The safety and rights of many individuals in our society are being compromised every day, but that this is a growing problem is an illusion. The human rights violations visited upon our fellow citizens extend back beyond the founding of our republic. The enormity of crimes against the Chinese in the West and the African-Americans in the South are legendary. The wholesale genocide of Native Americans by our government and its agents is incomprehensible.
The suppression, intimidation, and denial of human rights of African-Americans did not end with the Civil War and the Thirteenth Amendment [the one that banned slavery]. We forget the thousands of unrecorded lynchings, beatings, and shootings of AfricanAmericans that were simply not considered newsworthy until a few decades ago. America is not getting more violent: it is getting more transparent.
Michael Schwerner, Andrew Goodman and James Chaney were civil rights workers beaten and killed by members of the Ku Klux Klan near Meridian, Mississippi, in 1964. Their capture by Klan members was assisted by local law enforcement officials. As the FBI searched for the bodies of these three men, they came across the bodies of two AfricanAmerican men who had apparently been murdered as well. The discovery of these additional murder victims elicited no shock or surprise in the investigators since the abductions and murders of African-Americans in that part of our country was commonplace.
The good guys with guns have probably not killed as many people in recent years as have the bad guys with guns, but they are still exacting an unacceptable toll. What is clear from recent events is that if a police officer shoots and kills an African-American who is unarmed, he may need to look for another job, but he is not likely to be deemed guilty of murder. We can only hope that in the near future we shall no longer hear that our unarmed neighbor was killed because he ran when a police officer told him to stand still or because a neighborhood watchmen worried about the dangers of a nearby sidewalk. With increasing awareness of the violence that has been an integral part of America since its founding, we have reason to hope for a safer nation for all its citizens. The nightly review of the day’s carnage may be nauseating, but it is useful. Our violent disposition is a sort of chronic illness that threatens our survival. Like any disease, it must be identified before it can be treated.
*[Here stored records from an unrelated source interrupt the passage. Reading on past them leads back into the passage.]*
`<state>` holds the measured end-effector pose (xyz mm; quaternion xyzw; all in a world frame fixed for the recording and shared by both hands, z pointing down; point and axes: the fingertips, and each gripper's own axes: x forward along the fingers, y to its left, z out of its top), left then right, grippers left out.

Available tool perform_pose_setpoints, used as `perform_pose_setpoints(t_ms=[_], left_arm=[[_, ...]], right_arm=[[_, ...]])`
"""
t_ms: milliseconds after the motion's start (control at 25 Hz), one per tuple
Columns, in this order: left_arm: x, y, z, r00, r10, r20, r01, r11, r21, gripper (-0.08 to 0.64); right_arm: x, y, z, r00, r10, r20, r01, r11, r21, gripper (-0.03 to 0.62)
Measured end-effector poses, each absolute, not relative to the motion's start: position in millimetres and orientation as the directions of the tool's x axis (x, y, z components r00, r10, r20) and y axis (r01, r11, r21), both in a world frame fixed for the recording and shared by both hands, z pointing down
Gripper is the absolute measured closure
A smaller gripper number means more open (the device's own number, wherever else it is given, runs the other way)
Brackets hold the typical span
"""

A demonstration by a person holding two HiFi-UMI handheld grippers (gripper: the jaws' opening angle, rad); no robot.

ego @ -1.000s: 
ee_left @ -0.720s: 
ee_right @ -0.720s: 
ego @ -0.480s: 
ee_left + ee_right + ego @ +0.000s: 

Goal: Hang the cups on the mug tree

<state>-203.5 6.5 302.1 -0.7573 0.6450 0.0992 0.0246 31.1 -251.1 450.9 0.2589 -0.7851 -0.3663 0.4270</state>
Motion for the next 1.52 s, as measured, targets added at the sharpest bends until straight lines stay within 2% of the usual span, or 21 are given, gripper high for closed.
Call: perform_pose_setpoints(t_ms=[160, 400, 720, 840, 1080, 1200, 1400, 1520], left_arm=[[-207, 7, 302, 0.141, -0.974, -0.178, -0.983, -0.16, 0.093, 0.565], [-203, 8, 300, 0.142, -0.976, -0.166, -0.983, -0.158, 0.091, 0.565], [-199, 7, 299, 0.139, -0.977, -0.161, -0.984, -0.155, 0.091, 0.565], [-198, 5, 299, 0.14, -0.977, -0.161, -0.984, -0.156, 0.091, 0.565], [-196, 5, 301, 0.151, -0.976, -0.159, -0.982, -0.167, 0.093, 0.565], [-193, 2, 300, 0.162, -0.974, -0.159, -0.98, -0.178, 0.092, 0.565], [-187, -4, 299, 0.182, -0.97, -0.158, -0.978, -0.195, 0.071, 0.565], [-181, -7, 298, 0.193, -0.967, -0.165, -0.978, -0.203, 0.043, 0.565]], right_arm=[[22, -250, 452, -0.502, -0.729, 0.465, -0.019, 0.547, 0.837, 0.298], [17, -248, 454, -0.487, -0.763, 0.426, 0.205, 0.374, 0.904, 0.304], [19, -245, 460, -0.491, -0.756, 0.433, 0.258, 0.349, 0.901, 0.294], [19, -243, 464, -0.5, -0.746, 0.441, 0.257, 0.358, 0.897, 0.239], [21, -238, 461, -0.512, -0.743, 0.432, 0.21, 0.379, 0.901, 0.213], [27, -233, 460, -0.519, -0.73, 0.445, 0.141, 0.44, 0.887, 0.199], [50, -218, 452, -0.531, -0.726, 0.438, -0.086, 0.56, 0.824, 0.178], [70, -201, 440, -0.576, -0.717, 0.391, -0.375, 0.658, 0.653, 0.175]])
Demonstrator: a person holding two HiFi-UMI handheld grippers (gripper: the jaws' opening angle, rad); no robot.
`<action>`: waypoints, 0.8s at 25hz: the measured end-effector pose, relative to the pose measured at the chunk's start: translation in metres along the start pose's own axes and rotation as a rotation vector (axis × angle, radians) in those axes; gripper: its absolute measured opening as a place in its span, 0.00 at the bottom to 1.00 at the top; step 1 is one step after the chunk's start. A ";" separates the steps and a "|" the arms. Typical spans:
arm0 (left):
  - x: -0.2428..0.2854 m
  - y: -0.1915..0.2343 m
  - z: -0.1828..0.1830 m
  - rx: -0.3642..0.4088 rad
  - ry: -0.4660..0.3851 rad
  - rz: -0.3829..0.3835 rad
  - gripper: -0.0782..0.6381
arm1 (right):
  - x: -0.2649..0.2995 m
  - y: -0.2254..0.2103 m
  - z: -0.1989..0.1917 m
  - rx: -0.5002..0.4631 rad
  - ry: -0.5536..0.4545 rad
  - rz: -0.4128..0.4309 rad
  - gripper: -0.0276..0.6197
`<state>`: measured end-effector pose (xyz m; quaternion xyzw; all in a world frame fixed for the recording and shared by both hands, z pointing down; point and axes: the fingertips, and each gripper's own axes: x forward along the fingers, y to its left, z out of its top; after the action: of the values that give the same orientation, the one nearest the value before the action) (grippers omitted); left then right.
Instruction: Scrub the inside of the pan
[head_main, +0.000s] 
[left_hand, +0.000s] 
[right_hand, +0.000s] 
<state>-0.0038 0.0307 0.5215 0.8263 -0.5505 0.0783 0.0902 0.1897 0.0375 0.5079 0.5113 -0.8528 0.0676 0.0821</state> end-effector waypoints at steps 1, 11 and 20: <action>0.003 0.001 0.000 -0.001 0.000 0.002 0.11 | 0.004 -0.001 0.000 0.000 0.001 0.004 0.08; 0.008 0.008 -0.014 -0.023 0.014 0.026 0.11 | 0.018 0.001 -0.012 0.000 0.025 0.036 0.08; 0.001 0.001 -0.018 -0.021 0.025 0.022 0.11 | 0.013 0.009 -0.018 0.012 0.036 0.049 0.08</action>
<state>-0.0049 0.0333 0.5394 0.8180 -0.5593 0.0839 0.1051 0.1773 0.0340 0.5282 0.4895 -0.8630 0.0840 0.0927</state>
Dr. Lechtenberg is an Easton resident who graduated from Tufts University and Tufts Medical School in Massachusetts and subsequently trained at The Mount Sinai Hospital and Columbia-Presbyterian Medical Center in Manhattan. He worked as a neurologist at several New York Hospitals, including Kings County and The Long Island College Hospital, while maintaining a private practice, teaching at SUNY Downstate Medical School, and publishing 15 books on a variety of medical topics. He worked in drug development in the USA, as well as in England, Germany, and France.